Updated on Sat, 28 Feb 2026 11:56:00 GMT
Grilled pineapple chicken and rice foil packets with juicy chicken, sweet pineapple, and colorful veggies for a summer meal. Save
Grilled pineapple chicken and rice foil packets with juicy chicken, sweet pineapple, and colorful veggies for a summer meal. | suggestionsforever.com

My neighbor threw a casual Friday night cookout last summer, and I showed up empty-handed except for curiosity about what everyone was bringing. When she pulled these foil packets off the grill, the aroma hit before anything else—sweet pineapple mingling with ginger and soy sauce, steam escaping in delicate wisps. I watched her carefully unfold one packet, the rice fluffy and cooked to perfection, the chicken tender enough to break with a fork. That night, I became obsessed with recreating them at home, and now they're my go-to when I want something that feels fancy but requires minimal cleanup.

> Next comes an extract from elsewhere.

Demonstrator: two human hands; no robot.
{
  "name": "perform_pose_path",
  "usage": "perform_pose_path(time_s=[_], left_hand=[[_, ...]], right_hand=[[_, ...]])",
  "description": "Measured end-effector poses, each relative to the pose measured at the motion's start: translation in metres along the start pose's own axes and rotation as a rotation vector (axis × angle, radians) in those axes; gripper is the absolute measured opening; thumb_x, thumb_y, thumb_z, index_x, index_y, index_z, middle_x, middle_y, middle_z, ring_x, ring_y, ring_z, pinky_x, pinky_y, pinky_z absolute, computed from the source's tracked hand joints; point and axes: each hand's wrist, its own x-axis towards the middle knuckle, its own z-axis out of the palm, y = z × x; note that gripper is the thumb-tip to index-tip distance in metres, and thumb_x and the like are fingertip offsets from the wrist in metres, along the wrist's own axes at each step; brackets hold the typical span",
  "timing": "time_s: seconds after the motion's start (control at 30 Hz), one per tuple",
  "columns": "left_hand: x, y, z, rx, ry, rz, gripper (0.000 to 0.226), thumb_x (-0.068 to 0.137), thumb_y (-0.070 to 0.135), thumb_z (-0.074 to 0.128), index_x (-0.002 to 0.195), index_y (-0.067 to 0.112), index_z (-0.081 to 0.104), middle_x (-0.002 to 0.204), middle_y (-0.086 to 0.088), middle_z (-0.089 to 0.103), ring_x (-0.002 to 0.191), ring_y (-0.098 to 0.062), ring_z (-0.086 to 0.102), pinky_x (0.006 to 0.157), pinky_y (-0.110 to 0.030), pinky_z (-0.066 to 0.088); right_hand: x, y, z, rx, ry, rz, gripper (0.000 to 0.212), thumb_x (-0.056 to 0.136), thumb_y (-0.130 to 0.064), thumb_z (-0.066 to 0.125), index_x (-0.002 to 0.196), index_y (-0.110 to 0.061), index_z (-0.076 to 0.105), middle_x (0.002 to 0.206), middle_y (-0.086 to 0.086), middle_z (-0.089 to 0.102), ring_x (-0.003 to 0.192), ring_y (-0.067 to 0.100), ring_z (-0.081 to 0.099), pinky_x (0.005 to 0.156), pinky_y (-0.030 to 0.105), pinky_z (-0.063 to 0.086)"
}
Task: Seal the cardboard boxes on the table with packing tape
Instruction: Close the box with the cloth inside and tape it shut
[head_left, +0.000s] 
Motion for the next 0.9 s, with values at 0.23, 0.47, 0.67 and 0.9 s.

My daughter asked me to make these for her birthday dinner because she'd had them at a friend's house and couldn't stop talking about them. I was slightly nervous—she's not always the most adventurous eater—but watching her open that steaming packet and immediately dig in told me everything I needed to know. Her friends asked for seconds, and one of them actually asked if I catered it, which remains my proudest kitchen moment.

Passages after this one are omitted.